## What you need to do
Exactly reproduce the data from its first line through the line with "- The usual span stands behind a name", leaving out every line after it.

Records from a dataset
--------
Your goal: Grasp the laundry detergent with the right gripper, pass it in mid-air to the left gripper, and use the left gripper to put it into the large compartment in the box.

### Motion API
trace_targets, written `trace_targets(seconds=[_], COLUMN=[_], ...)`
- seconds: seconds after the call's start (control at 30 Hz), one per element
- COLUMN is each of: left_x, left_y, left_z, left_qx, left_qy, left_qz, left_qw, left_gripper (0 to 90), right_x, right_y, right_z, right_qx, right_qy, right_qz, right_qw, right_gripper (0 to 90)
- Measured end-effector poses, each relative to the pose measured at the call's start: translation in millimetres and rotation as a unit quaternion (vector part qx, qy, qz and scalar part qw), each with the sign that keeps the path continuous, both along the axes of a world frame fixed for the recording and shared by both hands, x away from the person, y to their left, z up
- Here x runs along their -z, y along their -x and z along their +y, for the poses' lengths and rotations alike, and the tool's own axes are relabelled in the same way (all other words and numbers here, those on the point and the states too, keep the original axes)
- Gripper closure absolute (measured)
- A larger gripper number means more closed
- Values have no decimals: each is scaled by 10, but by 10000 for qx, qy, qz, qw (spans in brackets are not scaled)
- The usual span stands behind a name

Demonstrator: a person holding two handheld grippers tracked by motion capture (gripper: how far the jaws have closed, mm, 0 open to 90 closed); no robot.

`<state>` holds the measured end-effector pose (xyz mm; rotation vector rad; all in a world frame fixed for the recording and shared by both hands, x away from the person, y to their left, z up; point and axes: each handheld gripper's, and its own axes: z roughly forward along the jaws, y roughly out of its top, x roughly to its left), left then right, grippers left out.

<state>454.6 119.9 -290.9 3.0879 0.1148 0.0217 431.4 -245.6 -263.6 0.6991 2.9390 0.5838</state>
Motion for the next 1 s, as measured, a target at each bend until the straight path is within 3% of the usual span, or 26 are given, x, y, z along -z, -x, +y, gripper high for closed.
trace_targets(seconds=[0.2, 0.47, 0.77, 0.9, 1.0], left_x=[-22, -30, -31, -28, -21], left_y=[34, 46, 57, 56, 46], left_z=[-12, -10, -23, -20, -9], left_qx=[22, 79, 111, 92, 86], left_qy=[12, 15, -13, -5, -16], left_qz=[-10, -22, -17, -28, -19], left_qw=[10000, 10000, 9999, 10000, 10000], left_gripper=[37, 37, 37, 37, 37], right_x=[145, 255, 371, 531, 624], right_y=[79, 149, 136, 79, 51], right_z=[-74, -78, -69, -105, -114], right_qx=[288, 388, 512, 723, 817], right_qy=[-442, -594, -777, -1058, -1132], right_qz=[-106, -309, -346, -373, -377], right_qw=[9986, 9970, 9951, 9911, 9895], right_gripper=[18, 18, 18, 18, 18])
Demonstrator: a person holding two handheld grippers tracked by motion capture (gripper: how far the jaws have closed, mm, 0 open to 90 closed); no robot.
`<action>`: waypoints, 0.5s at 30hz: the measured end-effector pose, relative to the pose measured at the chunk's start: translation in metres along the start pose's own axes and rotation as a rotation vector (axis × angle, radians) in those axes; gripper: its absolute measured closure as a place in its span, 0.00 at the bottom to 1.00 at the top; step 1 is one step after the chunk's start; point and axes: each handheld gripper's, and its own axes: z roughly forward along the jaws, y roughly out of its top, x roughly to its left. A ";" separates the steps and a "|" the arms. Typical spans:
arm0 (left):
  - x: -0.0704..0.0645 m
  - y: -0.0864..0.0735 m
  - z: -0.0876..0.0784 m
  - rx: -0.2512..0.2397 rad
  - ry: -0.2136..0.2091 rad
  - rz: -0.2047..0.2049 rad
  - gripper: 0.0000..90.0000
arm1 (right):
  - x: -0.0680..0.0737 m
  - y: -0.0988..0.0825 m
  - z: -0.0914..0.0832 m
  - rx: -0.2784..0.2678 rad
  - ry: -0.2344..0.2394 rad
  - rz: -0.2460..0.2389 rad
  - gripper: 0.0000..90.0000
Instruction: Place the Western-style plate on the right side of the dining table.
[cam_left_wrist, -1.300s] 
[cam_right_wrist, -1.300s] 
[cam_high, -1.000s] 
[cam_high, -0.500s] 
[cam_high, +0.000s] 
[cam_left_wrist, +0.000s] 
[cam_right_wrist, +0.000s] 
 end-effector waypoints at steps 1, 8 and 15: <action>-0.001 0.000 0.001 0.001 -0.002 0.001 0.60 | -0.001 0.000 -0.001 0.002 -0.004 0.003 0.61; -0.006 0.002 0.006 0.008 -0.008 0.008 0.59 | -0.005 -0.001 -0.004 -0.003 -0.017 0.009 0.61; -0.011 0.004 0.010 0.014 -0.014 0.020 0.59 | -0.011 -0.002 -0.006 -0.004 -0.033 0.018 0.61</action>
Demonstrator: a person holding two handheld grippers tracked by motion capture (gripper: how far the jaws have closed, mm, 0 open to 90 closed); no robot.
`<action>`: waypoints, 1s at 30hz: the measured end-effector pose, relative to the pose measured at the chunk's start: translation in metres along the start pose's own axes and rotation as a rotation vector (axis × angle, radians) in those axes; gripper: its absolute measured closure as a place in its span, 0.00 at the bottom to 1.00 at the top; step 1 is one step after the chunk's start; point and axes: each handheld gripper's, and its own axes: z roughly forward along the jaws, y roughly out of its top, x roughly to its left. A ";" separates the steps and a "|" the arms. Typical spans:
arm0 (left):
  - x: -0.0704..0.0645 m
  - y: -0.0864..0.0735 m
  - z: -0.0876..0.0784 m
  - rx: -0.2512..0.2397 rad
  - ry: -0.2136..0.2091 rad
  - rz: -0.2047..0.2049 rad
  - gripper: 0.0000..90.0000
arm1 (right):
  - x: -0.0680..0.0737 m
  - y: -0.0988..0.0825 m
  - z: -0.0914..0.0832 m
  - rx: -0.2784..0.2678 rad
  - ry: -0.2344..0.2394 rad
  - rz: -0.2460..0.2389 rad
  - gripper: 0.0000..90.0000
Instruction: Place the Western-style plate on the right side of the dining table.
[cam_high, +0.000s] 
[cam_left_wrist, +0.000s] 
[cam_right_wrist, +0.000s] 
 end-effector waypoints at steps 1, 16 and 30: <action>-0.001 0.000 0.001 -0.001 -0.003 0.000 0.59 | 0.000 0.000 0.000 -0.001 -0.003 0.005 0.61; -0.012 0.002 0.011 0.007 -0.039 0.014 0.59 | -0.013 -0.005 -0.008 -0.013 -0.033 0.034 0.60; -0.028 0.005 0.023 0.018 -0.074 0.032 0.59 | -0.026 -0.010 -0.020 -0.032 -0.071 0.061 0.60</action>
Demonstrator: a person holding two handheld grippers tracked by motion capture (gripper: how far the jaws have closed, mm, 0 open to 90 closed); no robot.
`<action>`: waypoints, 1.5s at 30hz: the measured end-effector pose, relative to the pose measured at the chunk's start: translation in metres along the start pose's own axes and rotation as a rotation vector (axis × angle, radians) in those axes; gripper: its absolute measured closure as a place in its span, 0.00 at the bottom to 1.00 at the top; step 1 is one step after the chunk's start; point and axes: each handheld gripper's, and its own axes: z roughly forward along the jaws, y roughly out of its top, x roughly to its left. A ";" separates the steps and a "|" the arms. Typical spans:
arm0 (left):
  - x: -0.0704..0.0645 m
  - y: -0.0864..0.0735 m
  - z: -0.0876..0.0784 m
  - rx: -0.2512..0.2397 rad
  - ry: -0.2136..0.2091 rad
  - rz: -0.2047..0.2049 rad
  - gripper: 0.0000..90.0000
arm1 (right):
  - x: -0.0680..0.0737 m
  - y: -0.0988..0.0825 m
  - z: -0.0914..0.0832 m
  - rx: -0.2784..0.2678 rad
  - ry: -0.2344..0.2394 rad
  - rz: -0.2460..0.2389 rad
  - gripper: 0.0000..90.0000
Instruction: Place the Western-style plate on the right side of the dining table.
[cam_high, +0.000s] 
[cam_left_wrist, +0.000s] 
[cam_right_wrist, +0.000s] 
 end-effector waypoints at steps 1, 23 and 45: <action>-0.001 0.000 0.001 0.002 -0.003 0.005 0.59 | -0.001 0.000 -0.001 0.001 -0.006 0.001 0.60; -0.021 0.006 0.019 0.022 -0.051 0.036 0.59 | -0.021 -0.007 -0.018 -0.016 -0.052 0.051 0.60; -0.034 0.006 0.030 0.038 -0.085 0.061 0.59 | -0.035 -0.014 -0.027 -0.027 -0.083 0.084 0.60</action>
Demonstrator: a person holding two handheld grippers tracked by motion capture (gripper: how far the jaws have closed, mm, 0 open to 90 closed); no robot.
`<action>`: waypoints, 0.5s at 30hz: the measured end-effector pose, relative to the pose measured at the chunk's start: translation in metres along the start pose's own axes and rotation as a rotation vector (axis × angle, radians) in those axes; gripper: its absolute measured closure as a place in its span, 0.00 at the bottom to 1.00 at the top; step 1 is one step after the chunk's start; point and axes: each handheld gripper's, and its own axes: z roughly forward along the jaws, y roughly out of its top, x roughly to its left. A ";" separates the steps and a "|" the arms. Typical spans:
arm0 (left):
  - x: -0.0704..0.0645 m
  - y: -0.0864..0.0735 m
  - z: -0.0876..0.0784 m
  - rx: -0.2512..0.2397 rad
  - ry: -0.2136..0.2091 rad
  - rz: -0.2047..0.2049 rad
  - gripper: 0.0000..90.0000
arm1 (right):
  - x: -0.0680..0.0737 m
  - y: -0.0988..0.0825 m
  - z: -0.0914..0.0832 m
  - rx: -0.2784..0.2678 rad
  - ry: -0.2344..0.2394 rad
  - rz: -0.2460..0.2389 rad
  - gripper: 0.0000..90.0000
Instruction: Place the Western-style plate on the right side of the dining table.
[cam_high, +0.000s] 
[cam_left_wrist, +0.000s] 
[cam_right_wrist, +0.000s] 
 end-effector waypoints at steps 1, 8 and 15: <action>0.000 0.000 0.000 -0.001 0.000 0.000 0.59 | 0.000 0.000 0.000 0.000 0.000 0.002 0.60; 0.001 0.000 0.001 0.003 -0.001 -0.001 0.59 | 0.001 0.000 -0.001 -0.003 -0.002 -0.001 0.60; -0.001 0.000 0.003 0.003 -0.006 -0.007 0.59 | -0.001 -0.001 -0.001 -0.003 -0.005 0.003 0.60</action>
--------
## Task solution
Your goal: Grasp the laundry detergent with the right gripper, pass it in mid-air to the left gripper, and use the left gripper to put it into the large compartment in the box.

### Motion API
trace_targets, written `trace_targets(seconds=[_], COLUMN=[_], ...)`
- seconds: seconds after the call's start (control at 30 Hz), one per element
- COLUMN is each of: left_x, left_y, left_z, left_qx, left_qy, left_qz, left_qw, left_gripper (0 to 90), right_x, right_y, right_z, right_qx, right_qy, right_qz, right_qw, right_gripper (0 to 90)
- Measured end-effector poses, each relative to the pose measured at the call's start: translation in millimetres and rotation as a unit quaternion (vector part qx, qy, qz and scalar part qw), each with the sign that keeps the path continuous, both along the axes of a world frame fixed for the recording and shared by both hands, x away from the person, y to their left, z up
- Here x runs along their -z, y along their -x and z along their +y, for the poses' lengths and rotations alike, and the tool's own axes are relabelled in the same way (all other words and numbers here, those on the point and the states too, keep the original axes)
- Gripper closure absolute (measured)
- A larger gripper number means more closed
- Values have no decimals: each is scaled by 10, but by 10000 for qx, qy, qz, qw (spans in brackets are not scaled)
- The usual span stands behind a name

Work on this exercise is done.